4. The availability of a practical MWW equation had an impact on an individual (Herrmann) associated with the Wisconsin Interscholastic Athletic Association (WIAA) and on two physicians associated with the University of Wisconsin (Harms and Landry), all of whom were deeply concerned about the problems of “making weight.” They invited Dr. Oppliger from the University of Iowa to join them and collectively initiated the Wisconsin Wrestling Minimal Weight Project (WWMWP [9]).
  a. WWMWP advocated a 3-year trial period beginning in 1989 using the Lohman equation for a minimum wrestling weight of 7% fat that allowed no more than a loss of 3 lb (1.36 kg) per week which had the full support of Wisconsin Dietetic Association and the Wisconsin Department of Public Instruction. However, the Wisconsin Wrestling Coaches Association was not supportive of the project [49]
  b. In 1991, WIAA mandated all high schools with wrestling programs follow the procedures established by the WWMWP. Besides having the support of parents, wrestlers, administrators, and various associations, it also became accepted by the coaches. It is of interest that by 1994, there was a 6% increase in the number of individuals who became certified [49].
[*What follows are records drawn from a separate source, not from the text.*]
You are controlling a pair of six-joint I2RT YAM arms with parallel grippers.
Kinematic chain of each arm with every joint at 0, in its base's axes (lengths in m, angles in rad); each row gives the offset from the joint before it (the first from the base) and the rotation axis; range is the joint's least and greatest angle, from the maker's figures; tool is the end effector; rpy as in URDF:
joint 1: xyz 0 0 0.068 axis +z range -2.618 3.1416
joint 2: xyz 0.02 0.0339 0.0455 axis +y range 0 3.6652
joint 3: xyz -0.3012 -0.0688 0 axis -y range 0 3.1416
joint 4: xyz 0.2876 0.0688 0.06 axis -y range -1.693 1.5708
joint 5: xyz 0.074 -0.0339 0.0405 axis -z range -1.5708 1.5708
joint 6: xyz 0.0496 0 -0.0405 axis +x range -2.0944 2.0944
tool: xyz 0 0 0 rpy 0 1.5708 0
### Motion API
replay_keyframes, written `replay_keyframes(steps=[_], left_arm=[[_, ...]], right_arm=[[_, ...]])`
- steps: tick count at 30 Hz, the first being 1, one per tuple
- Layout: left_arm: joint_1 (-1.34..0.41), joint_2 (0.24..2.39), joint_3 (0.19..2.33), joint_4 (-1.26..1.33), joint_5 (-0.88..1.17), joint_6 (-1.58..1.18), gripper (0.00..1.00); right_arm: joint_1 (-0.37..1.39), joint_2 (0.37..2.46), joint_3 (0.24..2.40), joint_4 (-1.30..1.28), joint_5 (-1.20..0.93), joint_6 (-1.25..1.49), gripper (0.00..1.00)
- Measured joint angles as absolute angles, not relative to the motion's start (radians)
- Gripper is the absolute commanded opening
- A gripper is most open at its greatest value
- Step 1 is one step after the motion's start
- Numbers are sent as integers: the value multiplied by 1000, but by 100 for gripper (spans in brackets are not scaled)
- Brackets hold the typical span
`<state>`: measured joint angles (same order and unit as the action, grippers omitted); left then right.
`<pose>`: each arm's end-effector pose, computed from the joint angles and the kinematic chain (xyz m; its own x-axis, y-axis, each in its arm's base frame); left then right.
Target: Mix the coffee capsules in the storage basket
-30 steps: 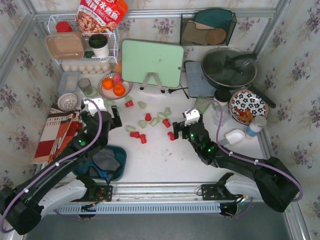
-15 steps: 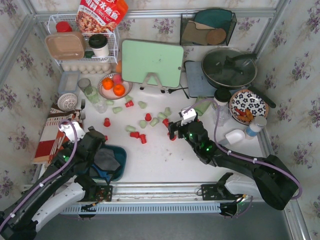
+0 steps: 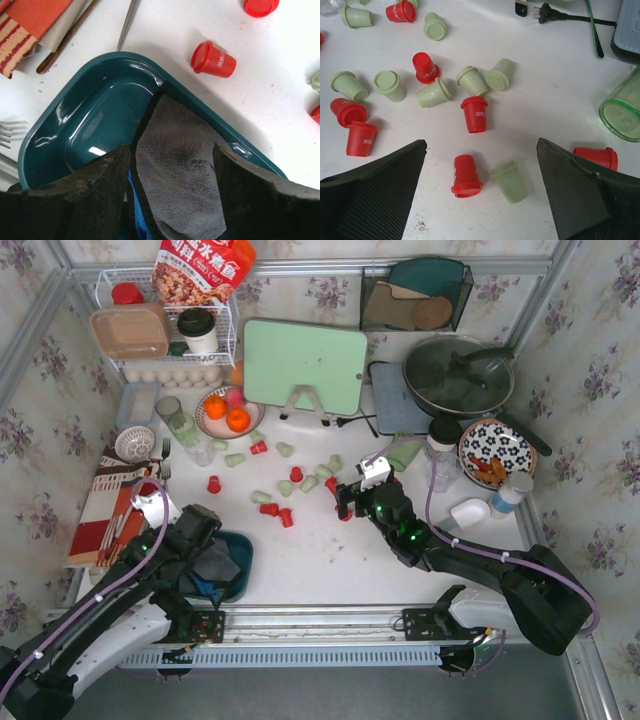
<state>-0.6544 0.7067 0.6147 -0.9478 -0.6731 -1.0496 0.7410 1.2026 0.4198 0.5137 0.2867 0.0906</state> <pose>0.1299 -0.0606 0.2451 -0.5362 -0.4433 -0.7183 -0.4811 0.8597 -0.1715 0.2124 0.1753 0.2019 -0.2357 -0.0981 -0.9669 -0.4268 0.9043 0.0123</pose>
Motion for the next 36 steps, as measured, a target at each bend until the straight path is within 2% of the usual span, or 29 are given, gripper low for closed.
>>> replay_keyframes(steps=[4,5,8,11,12,14,15,19,26,36], left_arm=[[-654,722,589,-929,-648,-1060,59],[-654,726,581,-922,-643,-1063,54],[-654,742,557,-902,-638,-1076,27],[-654,760,544,-885,-633,-1085,23],[-654,764,541,-883,-633,-1090,18],[-654,770,536,-879,-633,-1099,2],[-654,775,534,-877,-634,-1101,0],[-654,762,536,-867,-627,-1056,0],[-655,616,598,-754,-461,-757,0],[-655,619,861,-812,-316,-484,0]], right_arm=[[741,1217,422,510,288,91,100],[741,1220,423,510,288,91,100],[741,1226,427,509,289,91,100],[741,1231,430,508,290,91,100],[741,1231,430,508,290,91,100],[741,1232,431,505,290,91,100],[741,1233,432,502,290,91,100],[741,1235,435,499,290,91,100],[741,1235,435,498,289,91,100],[743,1250,436,499,263,90,100]])
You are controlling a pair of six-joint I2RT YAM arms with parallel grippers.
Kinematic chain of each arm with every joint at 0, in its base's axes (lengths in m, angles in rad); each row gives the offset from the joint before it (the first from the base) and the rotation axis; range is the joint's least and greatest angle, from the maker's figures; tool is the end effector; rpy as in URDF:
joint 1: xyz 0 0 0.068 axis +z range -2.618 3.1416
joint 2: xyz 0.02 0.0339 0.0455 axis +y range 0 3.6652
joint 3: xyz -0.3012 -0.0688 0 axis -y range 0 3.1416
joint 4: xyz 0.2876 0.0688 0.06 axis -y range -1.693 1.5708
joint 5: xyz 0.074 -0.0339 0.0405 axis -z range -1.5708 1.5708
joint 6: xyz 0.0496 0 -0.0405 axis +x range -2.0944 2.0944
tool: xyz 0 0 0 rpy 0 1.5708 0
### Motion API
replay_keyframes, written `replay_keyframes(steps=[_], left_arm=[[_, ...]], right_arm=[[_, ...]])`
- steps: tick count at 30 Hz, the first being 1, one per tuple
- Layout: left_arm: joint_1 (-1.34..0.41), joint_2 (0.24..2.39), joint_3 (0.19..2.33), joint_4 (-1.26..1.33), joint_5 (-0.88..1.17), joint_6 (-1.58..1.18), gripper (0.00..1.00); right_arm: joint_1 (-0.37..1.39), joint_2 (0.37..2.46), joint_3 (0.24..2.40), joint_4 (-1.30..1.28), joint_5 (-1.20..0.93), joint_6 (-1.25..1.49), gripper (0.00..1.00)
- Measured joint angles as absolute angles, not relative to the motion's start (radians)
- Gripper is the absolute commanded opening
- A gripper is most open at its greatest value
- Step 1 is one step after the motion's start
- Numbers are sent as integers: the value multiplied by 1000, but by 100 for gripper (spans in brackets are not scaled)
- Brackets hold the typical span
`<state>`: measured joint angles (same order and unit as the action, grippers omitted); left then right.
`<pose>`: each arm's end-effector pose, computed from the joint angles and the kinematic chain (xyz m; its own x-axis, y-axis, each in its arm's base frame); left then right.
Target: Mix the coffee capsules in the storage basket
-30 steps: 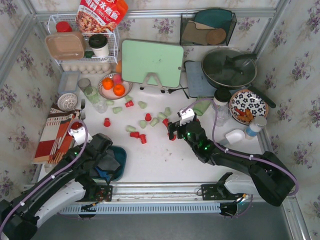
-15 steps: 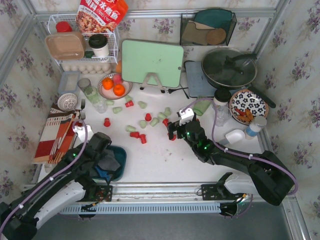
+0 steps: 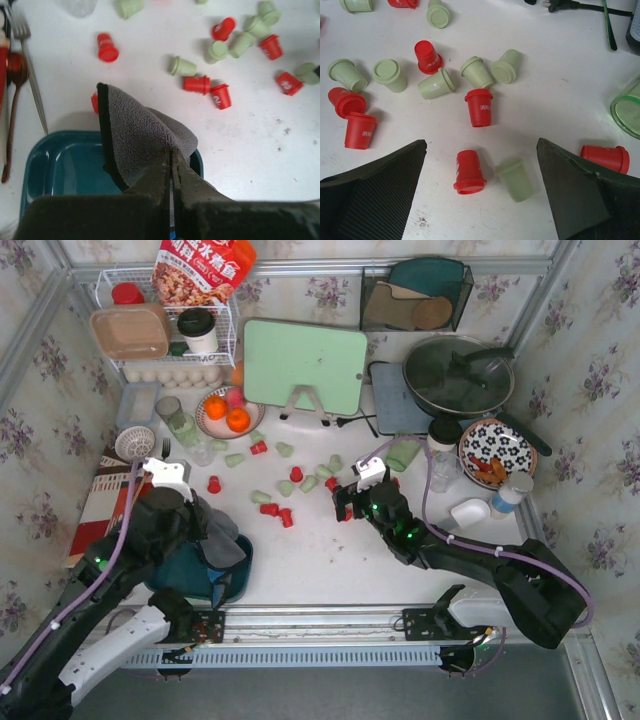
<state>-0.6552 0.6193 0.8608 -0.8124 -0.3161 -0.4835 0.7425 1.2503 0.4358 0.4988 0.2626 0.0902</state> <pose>0.1217 -0.0740 0.3499 -0.5522 -0.1329 -0.8231 0.1299 0.9614 -0.2424 0.2165 0.1812 0.1935 -0.2703 -0.1300 -0.9540 -0.4486 0.8937 0.0054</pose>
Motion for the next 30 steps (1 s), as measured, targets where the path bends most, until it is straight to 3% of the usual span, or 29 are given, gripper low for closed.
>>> replay_keyframes(steps=[9,20,30], left_arm=[[-655,642,1047,-769,-176,-242,0],[-689,839,1095,-522,76,-80,0],[-749,897,1089,-347,129,-63,0]], right_arm=[[760,1217,432,506,199,67,100],[811,990,460,530,14,3,100],[857,976,477,778,-173,63,100]])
  c. These developments had minimum impact on Iowa officials or on members of the Wrestling Rules Committee of the National Federation of State High School Associations (NFSHSA)
5. In 1997, three collegiate wrestlers died in their attempts to “make weight” [10]. According to Casperson [11], an employee of the Center for Disease Control (CDC), it was the CDC that “encouraged” the National Collegiate Athletic Association (NCAA) to instantly modify the rules for the making of weight by collegiate wrestlers
6. In 2005, the NFSHSA mandated that beginning with the 2006–2007 competitive season, all states that implemented a program pertaining to a minimal wrestling weight for high school students that included a body weight that has no less than 7% fat for males and 12% for females would allow no more than a 1.5% loss in body weight per week, while permitting finalists to gain 1 lb (0.45 kg) per day during tournament competition [12].